Because standbys and clients can absorb the rest of the fleet, a cluster of hundreds of nodes still has a 5-voter consensus core. The max_voters/max_standbys caps are what make the design "bounded."
Voter selection
The leader runs a reconciler that, on every membership change (debounced by raft.reconcile_debounce, default 2s), recomputes which nodes should be voters and applies the minimal set of promote/demote operations. Selection is deterministic — every node derives the same ordering from the same gossip view — and is driven by three gossip-advertised hints:
raft.eligible— a node witheligible: falseis never chosen as a voter (use for nodes you want to stay clients or standbys).raft.priority— lower value is preferred when filling voter slots; ties break by node ID.failure_domain— voters are spread across distinct domains (zones/racks) first, so losing one domain cannot take out a voter majority.
Operations are applied in a quorum-preserving order: adds and promotions first, then demotions, then removals.
Membership and gossip
Membership uses SWIM gossip (HashiCorp memberlist). Each node binds a gossip port (default 7946) and continuously exchanges small messages with peers to detect failures and disseminate metadata.
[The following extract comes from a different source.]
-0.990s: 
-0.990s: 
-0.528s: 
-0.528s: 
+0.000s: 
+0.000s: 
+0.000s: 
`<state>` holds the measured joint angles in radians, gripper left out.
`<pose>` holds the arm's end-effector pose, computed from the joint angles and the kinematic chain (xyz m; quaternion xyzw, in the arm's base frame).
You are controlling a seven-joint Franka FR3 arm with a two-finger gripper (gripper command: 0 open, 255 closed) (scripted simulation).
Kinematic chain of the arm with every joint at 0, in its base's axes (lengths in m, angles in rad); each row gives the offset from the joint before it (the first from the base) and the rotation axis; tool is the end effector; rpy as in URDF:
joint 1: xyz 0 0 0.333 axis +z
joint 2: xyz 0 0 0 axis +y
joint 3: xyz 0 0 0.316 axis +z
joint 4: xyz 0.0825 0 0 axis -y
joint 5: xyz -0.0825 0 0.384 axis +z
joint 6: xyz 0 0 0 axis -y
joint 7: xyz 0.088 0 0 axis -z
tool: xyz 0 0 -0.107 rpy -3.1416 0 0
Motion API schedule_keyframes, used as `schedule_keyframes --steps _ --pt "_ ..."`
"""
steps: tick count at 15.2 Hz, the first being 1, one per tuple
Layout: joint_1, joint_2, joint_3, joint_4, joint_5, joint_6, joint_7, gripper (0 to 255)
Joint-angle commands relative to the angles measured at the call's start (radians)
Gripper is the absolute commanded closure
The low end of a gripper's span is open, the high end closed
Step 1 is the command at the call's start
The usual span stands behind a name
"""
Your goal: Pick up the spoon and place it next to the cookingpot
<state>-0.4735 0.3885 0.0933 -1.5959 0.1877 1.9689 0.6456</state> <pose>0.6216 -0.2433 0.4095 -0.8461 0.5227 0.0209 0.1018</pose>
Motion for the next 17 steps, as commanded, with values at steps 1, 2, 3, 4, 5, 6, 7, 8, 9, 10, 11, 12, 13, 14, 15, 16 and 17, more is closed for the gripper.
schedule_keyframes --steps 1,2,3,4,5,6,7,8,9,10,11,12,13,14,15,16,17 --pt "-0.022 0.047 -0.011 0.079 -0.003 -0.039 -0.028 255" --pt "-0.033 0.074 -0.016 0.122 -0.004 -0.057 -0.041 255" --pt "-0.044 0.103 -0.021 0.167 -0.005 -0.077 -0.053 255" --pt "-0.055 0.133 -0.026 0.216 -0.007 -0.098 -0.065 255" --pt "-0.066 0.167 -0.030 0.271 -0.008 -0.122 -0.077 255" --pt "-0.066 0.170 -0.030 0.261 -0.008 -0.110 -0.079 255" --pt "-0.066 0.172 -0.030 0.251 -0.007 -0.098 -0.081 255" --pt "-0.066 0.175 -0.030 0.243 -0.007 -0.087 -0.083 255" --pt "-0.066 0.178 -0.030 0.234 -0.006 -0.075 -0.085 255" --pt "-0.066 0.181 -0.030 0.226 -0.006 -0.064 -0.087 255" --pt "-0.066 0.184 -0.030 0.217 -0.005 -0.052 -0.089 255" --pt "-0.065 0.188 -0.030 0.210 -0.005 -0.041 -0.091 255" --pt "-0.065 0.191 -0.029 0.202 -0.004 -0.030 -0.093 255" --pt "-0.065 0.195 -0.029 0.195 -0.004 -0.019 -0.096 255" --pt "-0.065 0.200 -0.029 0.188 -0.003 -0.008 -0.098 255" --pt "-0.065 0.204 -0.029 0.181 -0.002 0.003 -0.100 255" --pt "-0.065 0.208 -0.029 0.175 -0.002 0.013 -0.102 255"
A node joins by pointing at one or more existing nodes:
cluster:
enabled: true
name: node-2
membership:
join_addrs: "node-1:7946"
The first node needs no join_addrs — it starts as a seed. Joins retry with backoff, and a node that finds itself isolated periodically re-attempts to rejoin, so a node restarted with a new IP (common in Kubernetes) reconverges quickly.
Gossip can be encrypted with a shared key, supplied inline or from a file:
cluster:
membership:
secret_file: /etc/wippy/cluster.key
Membership changes (NodeJoined, NodeLeft, NodeUpdated) are the events that drive Raft bootstrap, voter reconciliation, process-group sync, and automatic cleanup of names owned by a departed node.
Bootstrap
The initial cluster forms by gossip, not a static peer list. This follows the Consul/Nomad bootstrap_expect pattern: you tell each starting node how many nodes to expect, and they wait until they can all see each other before forming quorum together.
bootstrap_expect |
Behavior |
|---|---|
0 |
Never self-bootstrap; only join a cluster that already exists |
1 |
Single-node; bootstrap immediately with self as the only voter |
N |
Wait until N eligible peers are stably visible in gossip, then all derive the same voter list and form quorum |
For an N-node bootstrap, set the same bootstrap_expect: N on every initial node. Each advertises a "pre-bootstrap" status in gossip; once exactly N such peers are visible for a short stability window, every node independently computes the identical sorted voter set and forms the cluster. The stability window prevents a brief, partial view from triggering bootstrap early.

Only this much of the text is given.